Mar 10, 2009

Comfort Porn

Objective : Power

Warm-up : (1) Circuit #2 (8 Intermediate problems, Up & Down)
(2) Mobility Drills
(3) Circuit #3 (8 Advanced problems, Up only)

Training : (1) Big rungs, ladders
1-2-3-4-5-6-7-8
1-3-5-7
1-4-5
1-4-6(f)

(2) Big rungs, staggered mono hangs
3 rounds

(3) Medium rungs, ladders
1-4-7
1-5-9 (fail)
1-5-8



Notes : Fresh snow means time to train without temptation/regret for outside climbing. I'm stepping my game up by skipping Circuit #1 and adding Circuit #3. Today was a ladder or pull through day. I realized I had some mental blocks, e.g. "That move is too far. You are not strong enough." I started breaking through those barriers. My skin starting giving in at the end (my elbows weren't far behind). When I climb a lot I will apply lotion to my hands 5X a day. You would think that would make skin softer. It doesn't. It is nitrous for the healing process.
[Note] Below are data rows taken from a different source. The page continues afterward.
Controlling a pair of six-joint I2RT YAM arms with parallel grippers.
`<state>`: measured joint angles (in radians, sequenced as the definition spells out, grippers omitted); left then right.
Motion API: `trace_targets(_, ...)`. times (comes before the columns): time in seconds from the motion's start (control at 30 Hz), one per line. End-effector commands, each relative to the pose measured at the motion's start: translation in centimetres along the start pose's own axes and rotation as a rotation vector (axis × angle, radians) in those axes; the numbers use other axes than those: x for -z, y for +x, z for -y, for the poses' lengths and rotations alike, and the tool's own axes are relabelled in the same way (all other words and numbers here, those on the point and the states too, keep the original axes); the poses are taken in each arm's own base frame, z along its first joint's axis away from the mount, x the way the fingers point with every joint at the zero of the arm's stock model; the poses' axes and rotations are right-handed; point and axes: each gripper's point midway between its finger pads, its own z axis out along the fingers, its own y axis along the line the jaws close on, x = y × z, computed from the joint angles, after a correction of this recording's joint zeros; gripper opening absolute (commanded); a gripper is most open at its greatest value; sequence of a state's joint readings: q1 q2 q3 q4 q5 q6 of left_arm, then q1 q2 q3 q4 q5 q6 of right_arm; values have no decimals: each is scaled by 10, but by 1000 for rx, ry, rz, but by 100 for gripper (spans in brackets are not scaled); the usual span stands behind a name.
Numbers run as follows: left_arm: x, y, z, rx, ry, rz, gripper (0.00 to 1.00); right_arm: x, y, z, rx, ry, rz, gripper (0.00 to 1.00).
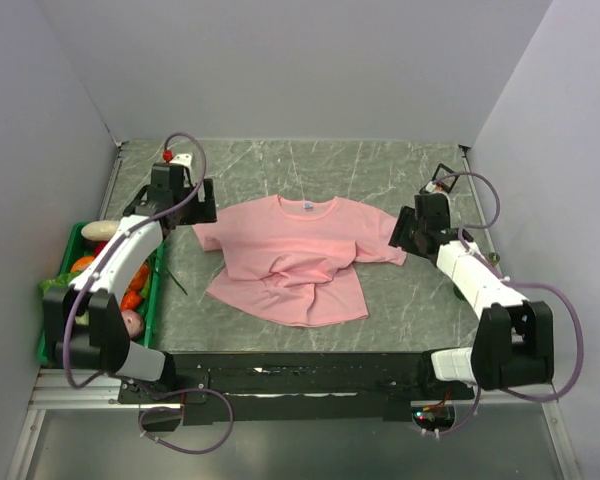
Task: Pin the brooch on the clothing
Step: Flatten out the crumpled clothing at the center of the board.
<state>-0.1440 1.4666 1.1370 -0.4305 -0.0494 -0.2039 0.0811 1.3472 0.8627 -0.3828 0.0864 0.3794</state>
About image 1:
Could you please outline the pink t-shirt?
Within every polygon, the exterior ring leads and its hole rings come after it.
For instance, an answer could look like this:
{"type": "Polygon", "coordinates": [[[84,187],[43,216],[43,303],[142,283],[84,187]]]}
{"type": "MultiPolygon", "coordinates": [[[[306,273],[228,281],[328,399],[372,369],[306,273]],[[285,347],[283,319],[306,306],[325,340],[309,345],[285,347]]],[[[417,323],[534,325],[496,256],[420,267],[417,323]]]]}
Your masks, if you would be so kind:
{"type": "Polygon", "coordinates": [[[223,270],[211,297],[286,326],[317,328],[368,315],[357,263],[404,264],[389,244],[395,217],[346,198],[323,203],[272,195],[220,210],[193,231],[223,270]]]}

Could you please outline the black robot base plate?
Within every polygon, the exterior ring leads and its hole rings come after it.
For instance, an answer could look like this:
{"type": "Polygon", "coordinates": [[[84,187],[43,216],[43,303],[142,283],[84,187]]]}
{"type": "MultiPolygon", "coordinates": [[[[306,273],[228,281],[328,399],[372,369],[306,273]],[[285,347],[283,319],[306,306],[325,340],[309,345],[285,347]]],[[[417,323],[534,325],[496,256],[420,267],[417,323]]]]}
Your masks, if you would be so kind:
{"type": "Polygon", "coordinates": [[[184,425],[380,418],[409,422],[415,403],[471,400],[435,377],[427,352],[177,353],[175,393],[120,387],[122,405],[175,407],[184,425]]]}

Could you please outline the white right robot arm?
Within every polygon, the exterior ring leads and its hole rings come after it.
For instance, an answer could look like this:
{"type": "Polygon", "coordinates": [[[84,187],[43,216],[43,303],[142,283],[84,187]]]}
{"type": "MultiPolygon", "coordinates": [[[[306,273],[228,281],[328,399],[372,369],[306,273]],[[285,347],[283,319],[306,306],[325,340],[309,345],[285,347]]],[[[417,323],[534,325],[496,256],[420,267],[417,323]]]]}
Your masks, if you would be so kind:
{"type": "Polygon", "coordinates": [[[451,226],[442,193],[418,194],[401,208],[389,245],[427,259],[470,305],[478,319],[473,345],[438,350],[421,369],[419,391],[439,398],[452,381],[496,390],[548,383],[554,375],[553,313],[498,278],[473,237],[451,226]]]}

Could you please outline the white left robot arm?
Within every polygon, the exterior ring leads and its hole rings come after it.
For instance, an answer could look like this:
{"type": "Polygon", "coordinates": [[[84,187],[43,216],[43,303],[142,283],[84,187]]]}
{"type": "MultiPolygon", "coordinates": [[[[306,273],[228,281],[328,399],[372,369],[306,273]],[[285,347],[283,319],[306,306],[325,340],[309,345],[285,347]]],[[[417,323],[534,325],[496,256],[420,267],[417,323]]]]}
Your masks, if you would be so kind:
{"type": "Polygon", "coordinates": [[[130,338],[120,304],[137,271],[178,226],[217,219],[214,184],[193,181],[188,166],[156,163],[123,216],[113,237],[90,266],[66,286],[52,286],[43,297],[48,357],[80,388],[72,369],[91,370],[142,381],[157,402],[178,388],[175,361],[169,353],[130,338]]]}
Bonus : Sonnie Trotter's Tip. Sonnie's right on. I have been neglecting my hangboard, recently. (Sorry baby, I'm coming back to you.) I still think the Pusher Power Junkie Board is the best hangboard ever made. Only the main jugs are angled, but I don't touch them. You won't get stronger on big holds. I doubt a lack of pull-up strength is stopping me (or anyone else) from sending projects. If I do pull-ups, it is on my gymnastic rings (one handed or with mierda loads of weight).